* Your objective
The data is to be transcribed in full, with nothing missed.

* Exercise data
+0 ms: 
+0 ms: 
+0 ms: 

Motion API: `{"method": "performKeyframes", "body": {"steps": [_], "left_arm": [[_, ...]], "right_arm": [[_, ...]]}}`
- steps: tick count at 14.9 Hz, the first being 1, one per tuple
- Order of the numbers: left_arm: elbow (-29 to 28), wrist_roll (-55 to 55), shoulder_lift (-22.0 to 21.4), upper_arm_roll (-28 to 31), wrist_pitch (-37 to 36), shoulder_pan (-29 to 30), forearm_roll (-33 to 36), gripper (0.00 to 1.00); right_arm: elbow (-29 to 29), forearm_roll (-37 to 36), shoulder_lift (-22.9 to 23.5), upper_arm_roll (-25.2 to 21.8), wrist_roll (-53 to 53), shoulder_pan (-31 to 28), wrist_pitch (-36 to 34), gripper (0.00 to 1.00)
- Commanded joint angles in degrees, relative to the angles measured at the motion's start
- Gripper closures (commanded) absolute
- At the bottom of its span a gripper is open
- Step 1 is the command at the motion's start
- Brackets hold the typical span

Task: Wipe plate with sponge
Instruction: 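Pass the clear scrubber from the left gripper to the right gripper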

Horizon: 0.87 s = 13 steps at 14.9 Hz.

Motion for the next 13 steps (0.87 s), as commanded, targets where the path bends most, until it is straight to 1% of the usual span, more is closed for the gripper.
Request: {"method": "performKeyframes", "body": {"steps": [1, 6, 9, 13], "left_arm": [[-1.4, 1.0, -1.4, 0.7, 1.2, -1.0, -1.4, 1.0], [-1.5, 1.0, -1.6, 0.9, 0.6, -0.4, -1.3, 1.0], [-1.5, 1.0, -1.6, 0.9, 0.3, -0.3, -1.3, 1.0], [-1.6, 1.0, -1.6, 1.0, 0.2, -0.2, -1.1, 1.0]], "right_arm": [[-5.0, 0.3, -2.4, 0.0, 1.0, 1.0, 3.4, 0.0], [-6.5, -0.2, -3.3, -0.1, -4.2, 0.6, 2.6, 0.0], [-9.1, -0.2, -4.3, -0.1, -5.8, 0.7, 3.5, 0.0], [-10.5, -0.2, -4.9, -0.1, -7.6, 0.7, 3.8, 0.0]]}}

* Answer below
+0 ms: 
+0 ms: 
+0 ms: 

Motion API: `{"method": "performKeyframes", "body": {"steps": [_], "left_arm": [[_, ...]], "right_arm": [[_, ...]]}}`
- steps: tick count at 14.9 Hz, the first being 1, one per tuple
- Order of the numbers: left_arm: elbow (-29 to 28), wrist_roll (-55 to 55), shoulder_lift (-22.0 to 21.4), upper_arm_roll (-28 to 31), wrist_pitch (-37 to 36), shoulder_pan (-29 to 30), forearm_roll (-33 to 36), gripper (0.00 to 1.00); right_arm: elbow (-29 to 29), forearm_roll (-37 to 36), shoulder_lift (-22.9 to 23.5), upper_arm_roll (-25.2 to 21.8), wrist_roll (-53 to 53), shoulder_pan (-31 to 28), wrist_pitch (-36 to 34), gripper (0.00 to 1.00)
- Commanded joint angles in degrees, relative to the angles measured at the motion's start
- Gripper closures (commanded) absolute
- At the bottom of its span a gripper is open
- Step 1 is the command at the motion's start
- Brackets hold the typical span

Task: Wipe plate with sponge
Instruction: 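Pass the clear scrubber from the left gripper to the right gripper
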
Horizon: 0.87 s = 13 steps at 14.9 Hz.

Motion for the next 13 steps (0.87 s), as commanded, targets where the path bends most, until it is straight to 1% of the usual span, more is closed for the gripper.
Request: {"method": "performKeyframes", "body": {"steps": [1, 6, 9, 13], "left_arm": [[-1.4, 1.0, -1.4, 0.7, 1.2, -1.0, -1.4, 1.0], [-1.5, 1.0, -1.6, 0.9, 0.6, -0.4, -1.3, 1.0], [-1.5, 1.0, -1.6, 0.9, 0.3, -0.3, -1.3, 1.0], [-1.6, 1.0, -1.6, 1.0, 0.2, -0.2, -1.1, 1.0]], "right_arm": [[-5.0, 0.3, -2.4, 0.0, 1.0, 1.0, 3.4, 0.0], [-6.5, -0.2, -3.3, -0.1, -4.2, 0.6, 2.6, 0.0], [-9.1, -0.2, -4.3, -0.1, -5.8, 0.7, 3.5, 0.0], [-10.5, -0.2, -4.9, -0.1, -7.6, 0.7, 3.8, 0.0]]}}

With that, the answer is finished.